Editor’s note: The following is a Q&A between Josh Yuen, football beat writer for The Daily Californian, and Garrett Podell, managing editor of TCU 360. The interview has been edited for length and clarity.
Josh Yuen: If you could sum up TCU’s season in a few words, what are they and why?
Garrett Podell: TCU’s season has been a roller coaster. They started out the year ranked No. 15 in the country, win their first two games, play Ohio State in week three pretty competitively at Cowboy Stadium. TCU had the lead through most of the third quarter, couldn’t hang on there, but it was encouraging because starting quarterback Shawn Robinson played pretty well against the Ohio State defense. Next week against Texas, the wheels started to fall off the wagon offensively — Robinson threw a number of interceptions including picks on back-to-back throws.
That started a stretch when they would play teams close but simply couldn’t make enough plays. They dropped a Thursday night game against Texas Tech, as turnovers continued to make a difference. All the while, however, the defense ended up being the No. 1 defense in the Big-12 for the second straight year. Defensively, (head coach) Gary Patterson, who also calls the defensive plays, put the defense in a position to make plays; it’s just the offense had a hard time taking care of the ball and staying healthy.
The dismissal of receiver KaVontae Turpin, star receiver and returner, also hurt the team. Although, that departure helped spotlight Jalen Reagor, the sophomore who was able to fill in Turpin’s shoes as the lead playmaker. He ended up with more than 1,000 receiving yards, nine touchdowns and also an 83-yard rushing touchdown against Oklahoma State. Overall, it’s pretty wild that TCU is in a bowl game at 6-6, but overall the Horned Frogs are pretty happy to be where they are after things looked pretty bleak in the middle of the season.
JY: It sounds like the Horned Frogs’ quarterback situation has been a bit muddy this year — sort of similar to Cal’s. Can you walk me through what that entailed?
GP: It started with Shawn Robinson, who was looked as the heir to Kenny Hill. A four-star, could run, could throw as a dual-threat. He started out the year really well, played well against Ohio State, but for whatever reason, made some head-scratching throws against Texas and Texas Tech. He ended up injuring his nonthrowing shoulder, which took him out for the rest of the year.
In comes his backup, a guy who transferred from Penn — Michael Collins. He was actually playing about as well as Robinson and even a bit more carefully with the football, but then he hurt his leg on the first play against Baylor during the second-to-last game of the season.
So in comes a fifth-year senior, Grayson Muehlstein, who was on the team when the Horned Frogs were rolling with Trevone Boykin in 2014 and 2015. He was around for Kenny Hill’s years, and here he is as a fifth-year senior — someone who himself was a three- or four-star recruit as a talented Texas high school quarterback. He could have transferred at any time, but he honored his commitment and stuck through it, and now he gets his moment to shine. He won his senior day against Oklahoma State, a team that TCU was an underdog to, and here he is getting to start one more game in the bowl game.

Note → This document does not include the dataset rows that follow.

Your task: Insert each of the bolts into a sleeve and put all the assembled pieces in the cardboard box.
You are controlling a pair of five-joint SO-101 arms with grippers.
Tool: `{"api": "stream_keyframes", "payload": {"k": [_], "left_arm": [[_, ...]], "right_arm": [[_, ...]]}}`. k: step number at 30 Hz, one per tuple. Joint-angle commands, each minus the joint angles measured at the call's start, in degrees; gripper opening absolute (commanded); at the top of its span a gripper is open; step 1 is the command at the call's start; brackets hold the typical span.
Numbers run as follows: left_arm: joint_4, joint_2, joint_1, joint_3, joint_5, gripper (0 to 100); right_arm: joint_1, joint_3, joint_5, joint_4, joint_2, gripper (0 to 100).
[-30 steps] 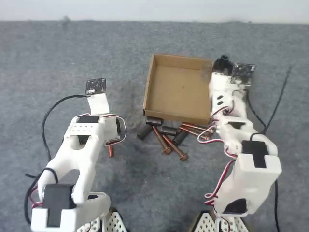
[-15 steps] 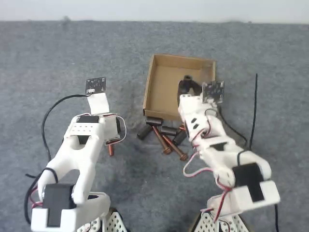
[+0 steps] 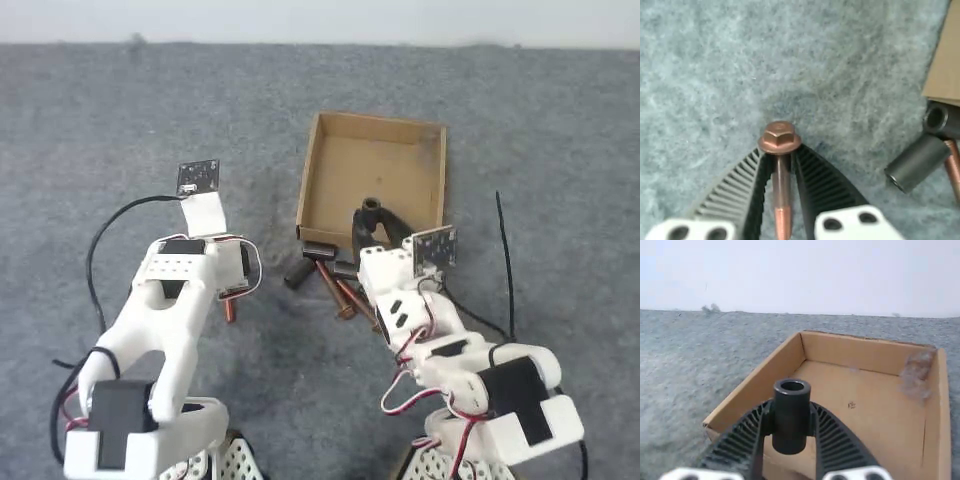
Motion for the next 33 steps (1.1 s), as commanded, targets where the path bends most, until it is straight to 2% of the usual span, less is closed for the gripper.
{"api": "stream_keyframes", "payload": {"k": [1, 5, 9, 16, 22, 33], "left_arm": [[-1.1, -3.3, 0.1, -0.2, -0.6, 1], [-1.1, -3.3, 0.2, -0.1, -0.6, 1], [-1.1, -3.3, 0.2, -0.1, -0.6, 1], [-1.1, -3.3, 0.2, -0.1, -0.6, 1], [-1.2, -3.3, 0.2, -0.1, -0.6, 1], [-1.8, -3.8, 0.4, -0.7, -0.4, 1]], "right_arm": [[-0.9, 1.3, 0.2, -2.0, -3.6, 0.7], [-1.2, 0.6, 6.0, -2.4, -1.6, 0.7], [-1.2, -4.0, 6.7, -3.2, 4.8, 0.7], [-1.3, -5.5, 7.1, -25.0, 17.5, 0.7], [-2.0, -0.1, 7.1, -37.7, 21.4, 0.7], [-3.7, 10.2, 7.1, -38.9, 16.7, 0.7]]}}
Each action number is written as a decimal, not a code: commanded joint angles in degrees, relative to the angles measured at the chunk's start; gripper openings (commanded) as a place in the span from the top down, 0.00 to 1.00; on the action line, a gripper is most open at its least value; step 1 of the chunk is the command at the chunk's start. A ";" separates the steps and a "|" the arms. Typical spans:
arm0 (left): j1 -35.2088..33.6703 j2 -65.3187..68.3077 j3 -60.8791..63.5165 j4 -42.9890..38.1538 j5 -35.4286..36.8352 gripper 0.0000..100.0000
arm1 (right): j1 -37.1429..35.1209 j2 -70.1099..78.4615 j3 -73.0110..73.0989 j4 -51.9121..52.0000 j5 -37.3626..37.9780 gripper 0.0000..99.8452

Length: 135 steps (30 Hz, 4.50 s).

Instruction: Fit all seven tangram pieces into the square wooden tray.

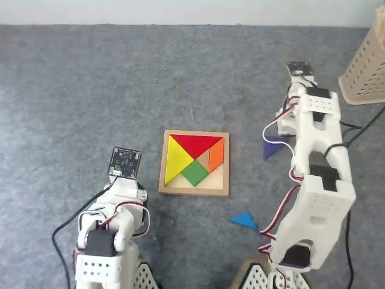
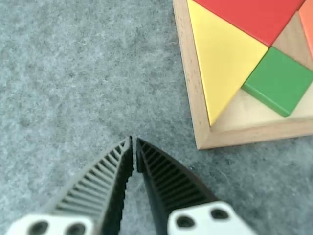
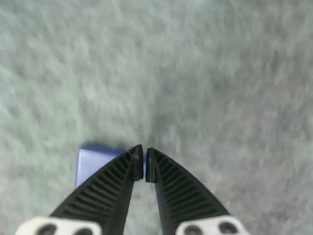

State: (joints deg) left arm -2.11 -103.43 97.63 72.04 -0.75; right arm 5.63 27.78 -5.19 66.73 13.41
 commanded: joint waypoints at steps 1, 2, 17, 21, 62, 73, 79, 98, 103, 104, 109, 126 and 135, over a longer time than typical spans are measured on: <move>-0.26 -1.23 -1.10 0.35 0.35 0.99 | 0.13 -0.66 -2.90 4.00 4.84 0.99; -0.26 -1.23 -1.10 0.35 0.35 0.99 | 0.13 -1.10 -1.49 4.09 5.36 0.99; -0.26 -1.23 -1.10 0.35 0.35 0.99 | -0.48 -24.48 26.73 0.13 7.56 0.99; -0.26 -1.23 -1.10 0.35 0.35 0.99 | -0.57 -35.56 36.22 -0.13 6.33 0.99; -0.26 -1.23 -1.10 0.35 0.35 0.99 | -0.04 -34.51 44.66 -7.60 6.42 0.99; -0.26 -1.23 -1.10 0.35 0.35 0.99 | -0.40 -57.27 48.09 -1.36 8.09 0.99; -0.26 -1.23 -1.10 0.35 0.35 0.99 | -9.89 -58.07 43.52 14.81 26.29 0.93; -0.26 -1.23 -1.10 0.35 0.35 0.99 | -20.62 -58.77 61.89 3.12 41.32 0.79; -0.26 -1.23 -1.10 0.35 0.35 0.99 | -17.54 -50.59 59.87 -2.07 41.49 0.79; -0.26 -1.23 -1.10 0.35 0.35 0.99 | -17.54 -49.36 58.99 -1.98 41.49 0.79; -0.26 -1.23 -1.10 0.35 0.35 0.99 | -17.45 -44.79 54.95 -2.42 41.49 0.79; -0.26 -1.23 -1.10 0.35 0.35 0.99 | -9.89 -36.62 46.77 -4.79 41.14 0.89; -0.26 -1.23 -1.10 0.35 0.35 0.99 | -10.68 -36.53 34.20 1.19 23.38 0.99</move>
State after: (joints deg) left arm -2.11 -103.43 97.63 72.04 -0.75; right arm -4.57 -7.91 36.92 64.00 44.09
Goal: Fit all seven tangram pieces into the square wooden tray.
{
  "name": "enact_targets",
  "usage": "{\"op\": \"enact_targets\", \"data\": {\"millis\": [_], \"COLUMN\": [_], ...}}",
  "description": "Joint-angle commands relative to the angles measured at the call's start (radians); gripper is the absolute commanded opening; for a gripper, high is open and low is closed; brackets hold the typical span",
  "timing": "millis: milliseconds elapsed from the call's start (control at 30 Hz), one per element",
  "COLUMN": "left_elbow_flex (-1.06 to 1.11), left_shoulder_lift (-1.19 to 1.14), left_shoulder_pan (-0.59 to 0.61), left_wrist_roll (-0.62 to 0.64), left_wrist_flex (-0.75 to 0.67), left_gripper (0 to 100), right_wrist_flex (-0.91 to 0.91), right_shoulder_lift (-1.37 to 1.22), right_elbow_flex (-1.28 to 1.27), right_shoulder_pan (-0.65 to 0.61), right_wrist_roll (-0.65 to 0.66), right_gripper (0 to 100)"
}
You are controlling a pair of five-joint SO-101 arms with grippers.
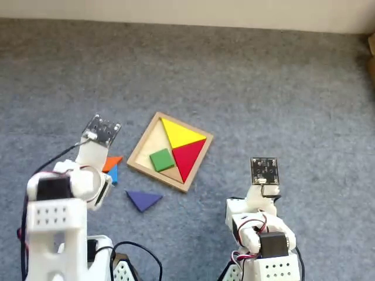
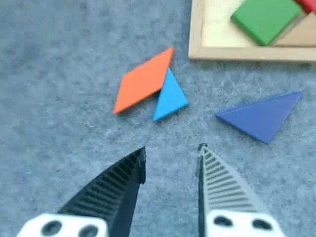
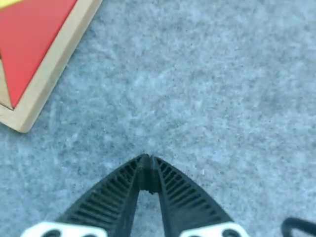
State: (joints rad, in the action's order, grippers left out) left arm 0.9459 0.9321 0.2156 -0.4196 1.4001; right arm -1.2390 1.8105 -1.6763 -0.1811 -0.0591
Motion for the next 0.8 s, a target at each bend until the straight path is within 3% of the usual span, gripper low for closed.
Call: {"op": "enact_targets", "data": {"millis": [0,433,767], "left_elbow_flex": [-0.053,-0.056,-0.058], "left_shoulder_lift": [-0.130,-0.533,-0.641], "left_shoulder_pan": [-0.021,-0.070,-0.062], "left_wrist_roll": [-0.011,-0.008,-0.006], "left_wrist_flex": [-0.077,-0.339,-0.445], "left_gripper": [19,19,19], "right_wrist_flex": [-0.005,-0.015,-0.016], "right_shoulder_lift": [0.005,0.028,0.028], "right_elbow_flex": [-0.101,-0.102,-0.102], "right_shoulder_pan": [0.008,0.013,0.015], "right_wrist_roll": [0.005,0.005,0.005], "right_gripper": [0.7,0.7,0.7]}}
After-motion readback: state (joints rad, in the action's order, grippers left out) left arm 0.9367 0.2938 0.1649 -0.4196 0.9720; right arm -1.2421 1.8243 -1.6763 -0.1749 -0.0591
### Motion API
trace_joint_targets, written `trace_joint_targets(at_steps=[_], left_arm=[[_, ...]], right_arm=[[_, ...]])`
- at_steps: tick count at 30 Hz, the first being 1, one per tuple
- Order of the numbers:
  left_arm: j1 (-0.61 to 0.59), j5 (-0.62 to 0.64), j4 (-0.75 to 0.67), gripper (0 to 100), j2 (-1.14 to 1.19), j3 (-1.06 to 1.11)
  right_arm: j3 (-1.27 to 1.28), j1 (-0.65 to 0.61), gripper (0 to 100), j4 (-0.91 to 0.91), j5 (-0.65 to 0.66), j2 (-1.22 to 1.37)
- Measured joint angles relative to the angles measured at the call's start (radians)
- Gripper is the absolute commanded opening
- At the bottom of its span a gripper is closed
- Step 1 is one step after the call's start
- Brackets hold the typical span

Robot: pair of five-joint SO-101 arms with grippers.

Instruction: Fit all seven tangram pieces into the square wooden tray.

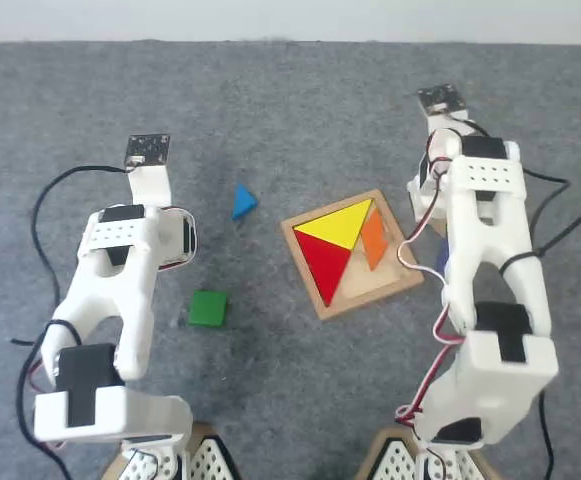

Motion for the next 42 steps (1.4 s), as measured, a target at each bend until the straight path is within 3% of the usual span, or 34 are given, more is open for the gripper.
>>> trace_joint_targets(at_steps=[5,14,24,38,42], left_arm=[[0.0,0.0,0.0,13,0.0,0.0],[0.0,0.0,0.0,13,0.0,0.0],[0.0,0.0,0.0,13,0.0,0.0],[0.0,0.0,0.0,13,0.0,0.0],[0.0,0.0,0.0,13,0.0,0.0]], right_arm=[[-0.141,-0.006,20.9,0.0,-0.13,0.172],[-0.361,-0.002,21.0,0.095,-0.161,0.408],[-0.382,-0.003,20.9,0.117,-0.169,0.439],[-0.382,-0.003,20.7,0.109,-0.344,0.439],[-0.382,-0.005,12.5,0.107,-0.347,0.466]])
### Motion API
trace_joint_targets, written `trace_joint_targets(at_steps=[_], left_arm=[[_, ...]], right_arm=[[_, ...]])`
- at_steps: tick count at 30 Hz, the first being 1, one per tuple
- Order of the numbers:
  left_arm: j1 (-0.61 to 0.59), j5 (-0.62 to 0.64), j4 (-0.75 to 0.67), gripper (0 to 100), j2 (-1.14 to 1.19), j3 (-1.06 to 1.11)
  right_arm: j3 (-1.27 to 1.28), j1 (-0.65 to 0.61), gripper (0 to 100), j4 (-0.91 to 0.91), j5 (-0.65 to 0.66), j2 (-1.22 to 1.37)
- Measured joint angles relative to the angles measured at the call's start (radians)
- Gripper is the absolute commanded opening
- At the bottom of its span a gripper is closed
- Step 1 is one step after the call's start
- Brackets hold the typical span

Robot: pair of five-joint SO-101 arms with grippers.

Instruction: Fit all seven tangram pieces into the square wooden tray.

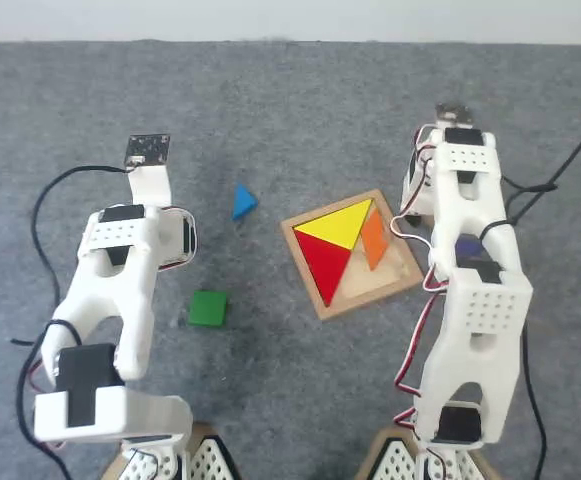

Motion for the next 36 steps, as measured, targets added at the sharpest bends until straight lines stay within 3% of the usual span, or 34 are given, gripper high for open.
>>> trace_joint_targets(at_steps=[25,31,36], left_arm=[[-0.009,-0.005,0.0,13,0.0,0.0],[-0.029,0.0,0.0,13,0.0,0.0],[-0.029,0.0,0.0,13,0.0,0.0]], right_arm=[[-0.044,0.023,12.1,0.038,-0.008,0.025],[-0.044,0.02,25.5,0.041,-0.029,0.025],[-0.046,0.014,26.9,0.041,-0.052,0.025]])
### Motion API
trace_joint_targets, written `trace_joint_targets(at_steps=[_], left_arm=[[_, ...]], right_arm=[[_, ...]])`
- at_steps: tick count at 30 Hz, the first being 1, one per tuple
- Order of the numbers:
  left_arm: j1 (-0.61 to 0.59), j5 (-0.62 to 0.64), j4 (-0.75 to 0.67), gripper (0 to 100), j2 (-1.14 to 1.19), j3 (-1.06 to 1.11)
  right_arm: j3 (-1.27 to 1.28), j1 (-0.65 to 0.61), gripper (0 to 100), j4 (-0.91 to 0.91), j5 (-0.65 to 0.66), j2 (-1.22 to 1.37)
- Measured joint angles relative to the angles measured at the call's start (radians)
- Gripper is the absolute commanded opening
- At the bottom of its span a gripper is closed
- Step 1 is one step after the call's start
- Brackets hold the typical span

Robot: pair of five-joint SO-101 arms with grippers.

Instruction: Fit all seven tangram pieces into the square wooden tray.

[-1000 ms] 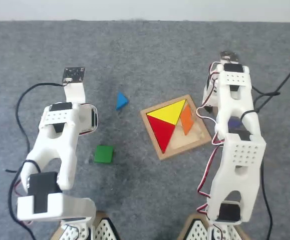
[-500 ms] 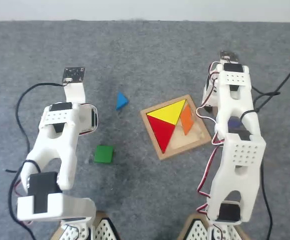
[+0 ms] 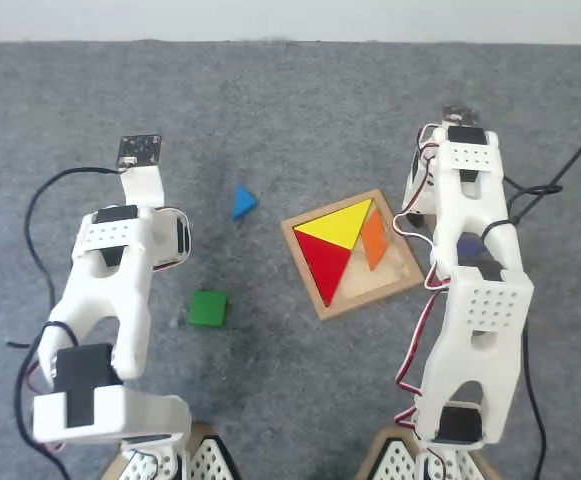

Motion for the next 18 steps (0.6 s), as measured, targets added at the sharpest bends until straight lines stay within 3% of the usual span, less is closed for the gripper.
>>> trace_joint_targets(at_steps=[5,18], left_arm=[[0.0,0.0,0.0,13,0.0,0.0],[0.0,0.0,0.0,13,0.0,0.0]], right_arm=[[-0.057,0.006,26.8,0.018,-0.012,0.002],[-0.107,-0.006,26.6,-0.005,-0.199,0.068]])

JY: Offensively, Jalen Reagor is one of the most elite playmakers that the Bears have come across. What about Reagor makes him stand out, and what else should we expect from TCU’s offense?
GP: Every time (Reagor) is thrown the ball, it just seems like something crazy happens, and it doesn’t faze me anymore. You learn to expect the extraordinary because of his crazy athleticism, strong hands and his willingness to do everything. He said at the end of the season that if he has to return kicks, if he has to play running back and receiver, that he’ll do it. And he’s taken a few snaps at running back, at Baylor and then he had that touchdown run against Oklahoma State. His do-it-all capability makes us expect something big to happen every time he touches the ball.
JY: Defensively, TCU and Cal have really been solid this year. Who are some notable names to look out for on that side of the ball?
GP: TCU’s has a lot of injuries in the secondary — I think like six or seven defensive backs have been hurt at some point. The main guys who power the defense are the two defensive ends, both Big-12 First Team members — seniors Ben Banogu and L.J. Collier. Those two guys are two of the best pass-rushers not only in the Big-12 but in the country. There have been a number of NFL scouts who have come to TCU games and practices asking questions about those two players. Both of those guys are super dynamic — Banogu has a chance to go off the board in the first two rounds of the draft, and Collier will probably be a slightly higher round pick.
Then there’s linebacker Ty Summers, who’s been playing since his freshman year and is sort of one of the captains. There’s also sophomore linebacker Garret Wallow, who’s been one of the team’s leading tacklers and has shifted to safety at times because of the injuries.
JY: Do you have a favorite Cheez-It flavor? I need some recommendations.
GP: I’m much more of a Ritz/Goldfish type of guy like you are, but I guess I’ll go with the spicy variety. The spicier ones sounds good.
JY: Score prediction for the Cheez-It Bowl?
GP: I think it’s going to be a competitive game. The line the last time I checked it was EVEN, so obviously that shows that these teams have defensive strength and a few offensive studs. I could see either team winning this game, but I’ll pick TCU winning it by a score of 17-10. I think it will be really close, but in a defensive game like this, you have to look at which offense has guys who can be an “X Factor” and change the game. I feel like Jalen Reagor is the most talented offensive weapon in this game on both sides.